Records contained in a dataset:
+===+

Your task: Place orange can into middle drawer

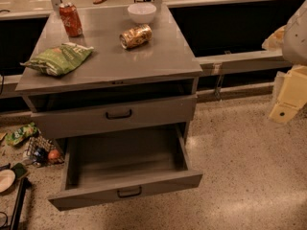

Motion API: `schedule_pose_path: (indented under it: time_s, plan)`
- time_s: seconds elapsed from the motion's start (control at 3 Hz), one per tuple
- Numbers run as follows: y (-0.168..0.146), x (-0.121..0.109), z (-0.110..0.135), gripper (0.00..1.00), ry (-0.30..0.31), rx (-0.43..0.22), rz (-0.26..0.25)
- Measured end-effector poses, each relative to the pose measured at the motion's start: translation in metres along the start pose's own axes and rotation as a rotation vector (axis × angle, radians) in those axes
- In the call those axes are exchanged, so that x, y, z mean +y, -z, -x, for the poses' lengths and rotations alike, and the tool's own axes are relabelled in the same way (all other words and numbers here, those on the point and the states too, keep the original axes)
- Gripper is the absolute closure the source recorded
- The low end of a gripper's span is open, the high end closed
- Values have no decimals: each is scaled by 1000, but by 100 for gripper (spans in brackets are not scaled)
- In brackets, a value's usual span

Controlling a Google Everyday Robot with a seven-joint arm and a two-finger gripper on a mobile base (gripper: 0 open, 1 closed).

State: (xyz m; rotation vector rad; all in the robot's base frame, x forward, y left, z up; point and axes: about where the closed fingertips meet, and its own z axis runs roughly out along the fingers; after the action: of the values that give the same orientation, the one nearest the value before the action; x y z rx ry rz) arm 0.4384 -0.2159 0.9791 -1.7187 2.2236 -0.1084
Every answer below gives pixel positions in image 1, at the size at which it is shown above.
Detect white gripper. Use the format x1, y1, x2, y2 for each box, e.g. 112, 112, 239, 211
262, 0, 307, 124

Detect grey drawer cabinet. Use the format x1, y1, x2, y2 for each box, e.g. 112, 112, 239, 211
14, 2, 203, 113

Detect grey open bottom drawer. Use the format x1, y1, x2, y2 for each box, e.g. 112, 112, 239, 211
49, 125, 202, 211

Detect red soda can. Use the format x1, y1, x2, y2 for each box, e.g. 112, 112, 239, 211
59, 3, 83, 37

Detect grey middle drawer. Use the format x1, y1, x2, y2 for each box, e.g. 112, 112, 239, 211
32, 95, 197, 139

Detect white bowl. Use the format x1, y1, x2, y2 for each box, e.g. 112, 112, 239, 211
128, 3, 156, 24

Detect green chip bag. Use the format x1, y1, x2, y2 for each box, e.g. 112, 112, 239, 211
22, 42, 94, 77

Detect green snack bag on floor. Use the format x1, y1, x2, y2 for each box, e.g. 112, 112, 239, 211
5, 123, 38, 147

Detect green sponge on floor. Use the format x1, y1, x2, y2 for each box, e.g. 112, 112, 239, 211
11, 163, 29, 180

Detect black stand on floor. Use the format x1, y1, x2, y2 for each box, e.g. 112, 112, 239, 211
0, 177, 32, 230

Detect round plate on floor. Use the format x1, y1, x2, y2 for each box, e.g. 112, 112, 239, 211
0, 170, 15, 193

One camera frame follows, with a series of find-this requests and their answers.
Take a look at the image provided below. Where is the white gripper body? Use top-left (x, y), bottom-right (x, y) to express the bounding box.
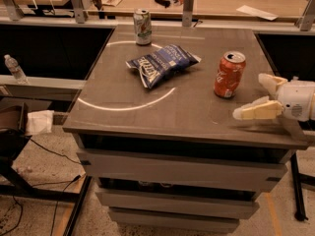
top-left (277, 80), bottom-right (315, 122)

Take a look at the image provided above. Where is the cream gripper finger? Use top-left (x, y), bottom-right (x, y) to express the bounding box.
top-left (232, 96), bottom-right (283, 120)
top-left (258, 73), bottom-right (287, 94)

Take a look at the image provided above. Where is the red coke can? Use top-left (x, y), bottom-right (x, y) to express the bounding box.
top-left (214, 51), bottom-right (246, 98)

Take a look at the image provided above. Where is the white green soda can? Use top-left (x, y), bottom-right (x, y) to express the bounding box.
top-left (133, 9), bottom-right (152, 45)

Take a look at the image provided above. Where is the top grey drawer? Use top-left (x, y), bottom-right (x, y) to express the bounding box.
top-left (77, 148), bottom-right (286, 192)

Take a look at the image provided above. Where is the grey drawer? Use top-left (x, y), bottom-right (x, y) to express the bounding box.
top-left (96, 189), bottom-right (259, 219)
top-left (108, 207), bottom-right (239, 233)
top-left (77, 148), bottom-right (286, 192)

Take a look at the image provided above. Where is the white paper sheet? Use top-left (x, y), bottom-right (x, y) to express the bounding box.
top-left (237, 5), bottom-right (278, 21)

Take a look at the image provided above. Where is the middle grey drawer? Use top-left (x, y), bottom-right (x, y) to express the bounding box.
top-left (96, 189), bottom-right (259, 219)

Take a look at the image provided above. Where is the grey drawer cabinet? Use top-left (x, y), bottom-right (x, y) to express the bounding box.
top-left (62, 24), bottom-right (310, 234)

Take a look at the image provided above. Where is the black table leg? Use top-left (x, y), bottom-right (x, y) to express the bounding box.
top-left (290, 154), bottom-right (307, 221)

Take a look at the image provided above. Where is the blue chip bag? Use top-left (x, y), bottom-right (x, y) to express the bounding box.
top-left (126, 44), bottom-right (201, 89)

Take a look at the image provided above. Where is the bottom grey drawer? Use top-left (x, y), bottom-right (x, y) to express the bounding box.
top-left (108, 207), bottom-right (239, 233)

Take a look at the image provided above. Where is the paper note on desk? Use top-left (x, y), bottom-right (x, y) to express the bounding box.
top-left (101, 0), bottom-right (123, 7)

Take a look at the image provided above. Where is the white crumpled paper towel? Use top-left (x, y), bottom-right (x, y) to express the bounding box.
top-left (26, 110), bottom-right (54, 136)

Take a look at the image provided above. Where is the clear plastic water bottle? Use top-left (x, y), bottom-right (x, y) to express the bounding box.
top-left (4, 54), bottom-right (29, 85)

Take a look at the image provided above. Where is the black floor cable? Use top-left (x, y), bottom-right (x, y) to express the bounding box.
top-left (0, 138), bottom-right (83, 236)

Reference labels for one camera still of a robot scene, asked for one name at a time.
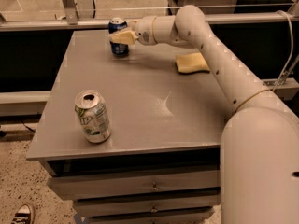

+===+

Copy out the data above to the letter, and keep every picture out of it.

Completed exercise:
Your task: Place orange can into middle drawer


Motion API: `schedule_pose_path: (indented under it: time_s, plan)`
- time_s: seconds elapsed from the motion's start (control at 3 Hz), one per tuple
- Numbers run as follows: y (-0.168..0.146), x (-0.121..0.109), z (-0.110..0.135), gripper (0.00..1.00), ry (-0.30..0.31), rx (-0.43..0.22), rz (-0.26..0.25)
- Measured end-effector poses, each relative to the pose measured at the motion's start: translation in metres along the start pose's own axes and rotation as a rotation vector (axis × angle, radians) in those axes
- In the call those axes are exchanged, so that x, y, z mean +y, -z, -x, for the poses' lengths and rotations alike, and the tool's own axes are relabelled in the same way (all other words and numbers here, those on the point and the states too, keep the original axes)
- Gripper is the absolute closure the source recorded
- The low end of a gripper's span is open, the high end closed
- Values have no decimals: each is scaled by 1000, but by 100 for gripper (spans in brackets are not scaled)
- In brackets, a value's usual span

Controlling a Google Everyday Robot with a seven-joint arm and a two-finger gripper on a mobile base (gripper: 0 open, 1 closed).

State: (xyz m; rotation vector rad; all in the robot's base frame, x forward, y left, z up; point and axes: about where the closed fingertips meet, and its own z axis runs roughly out along the fingers; after the action: of the values that give the same orientation, the one nearest the value before the action; x y z rx ry rz) arm 0.4384 -0.2159 0.9791 -1.7187 2.2236 -0.1084
Every answer below gives pixel positions in image 1, at the size at which it is shown above.
Detect white gripper. Use the format x1, y1, x2, y2 for each box, e.g. 112, 112, 239, 211
262, 0, 307, 124

Detect grey drawer cabinet. Use the format x1, y1, x2, y2 for each box, e.g. 112, 112, 239, 211
14, 2, 203, 113

Detect grey open bottom drawer. Use the format x1, y1, x2, y2 for each box, e.g. 112, 112, 239, 211
49, 125, 202, 211

Detect red soda can. Use the format x1, y1, x2, y2 for each box, e.g. 112, 112, 239, 211
59, 3, 83, 37

Detect grey middle drawer. Use the format x1, y1, x2, y2 for each box, e.g. 112, 112, 239, 211
32, 95, 197, 139

Detect white bowl. Use the format x1, y1, x2, y2 for each box, e.g. 112, 112, 239, 211
128, 3, 156, 24

Detect green chip bag. Use the format x1, y1, x2, y2 for each box, e.g. 112, 112, 239, 211
22, 42, 94, 77

Detect green snack bag on floor. Use the format x1, y1, x2, y2 for each box, e.g. 112, 112, 239, 211
5, 123, 38, 147

Detect green sponge on floor. Use the format x1, y1, x2, y2 for each box, e.g. 112, 112, 239, 211
11, 163, 29, 180

Detect black stand on floor. Use the format x1, y1, x2, y2 for each box, e.g. 112, 112, 239, 211
0, 177, 32, 230

Detect round plate on floor. Use the format x1, y1, x2, y2 for each box, e.g. 112, 112, 239, 211
0, 170, 15, 193

One camera frame follows, with a series of find-this requests and their answers.
Take a look at the image provided below. Where is the white gripper body? Use top-left (x, y), bottom-right (x, y) to express the bounding box.
top-left (277, 80), bottom-right (315, 122)

Take a look at the image provided above. Where is the cream gripper finger? Use top-left (x, y), bottom-right (x, y) to express the bounding box.
top-left (232, 96), bottom-right (283, 120)
top-left (258, 73), bottom-right (287, 94)

Take a look at the image provided above. Where is the red coke can? Use top-left (x, y), bottom-right (x, y) to express the bounding box.
top-left (214, 51), bottom-right (246, 98)

Take a look at the image provided above. Where is the white green soda can? Use top-left (x, y), bottom-right (x, y) to express the bounding box.
top-left (133, 9), bottom-right (152, 45)

Take a look at the image provided above. Where is the top grey drawer? Use top-left (x, y), bottom-right (x, y) to express the bounding box.
top-left (77, 148), bottom-right (286, 192)

Take a look at the image provided above. Where is the grey drawer? Use top-left (x, y), bottom-right (x, y) to express the bounding box.
top-left (96, 189), bottom-right (259, 219)
top-left (108, 207), bottom-right (239, 233)
top-left (77, 148), bottom-right (286, 192)

Take a look at the image provided above. Where is the white paper sheet? Use top-left (x, y), bottom-right (x, y) to express the bounding box.
top-left (237, 5), bottom-right (278, 21)

Take a look at the image provided above. Where is the middle grey drawer? Use top-left (x, y), bottom-right (x, y) to express the bounding box.
top-left (96, 189), bottom-right (259, 219)

Take a look at the image provided above. Where is the grey drawer cabinet? Use top-left (x, y), bottom-right (x, y) to express the bounding box.
top-left (62, 24), bottom-right (310, 234)

Take a look at the image provided above. Where is the black table leg? Use top-left (x, y), bottom-right (x, y) to express the bounding box.
top-left (290, 154), bottom-right (307, 221)

Take a look at the image provided above. Where is the blue chip bag? Use top-left (x, y), bottom-right (x, y) to express the bounding box.
top-left (126, 44), bottom-right (201, 89)

Take a look at the image provided above. Where is the bottom grey drawer? Use top-left (x, y), bottom-right (x, y) to express the bounding box.
top-left (108, 207), bottom-right (239, 233)

Take a look at the image provided above. Where is the paper note on desk? Use top-left (x, y), bottom-right (x, y) to express the bounding box.
top-left (101, 0), bottom-right (123, 7)

Take a look at the image provided above. Where is the white crumpled paper towel? Use top-left (x, y), bottom-right (x, y) to express the bounding box.
top-left (26, 110), bottom-right (54, 136)

Take a look at the image provided above. Where is the clear plastic water bottle? Use top-left (x, y), bottom-right (x, y) to express the bounding box.
top-left (4, 54), bottom-right (29, 85)

Take a look at the image provided above. Where is the black floor cable? Use top-left (x, y), bottom-right (x, y) to express the bounding box.
top-left (0, 138), bottom-right (83, 236)

Reference labels for one camera still of a robot scene, asked for one name at a time.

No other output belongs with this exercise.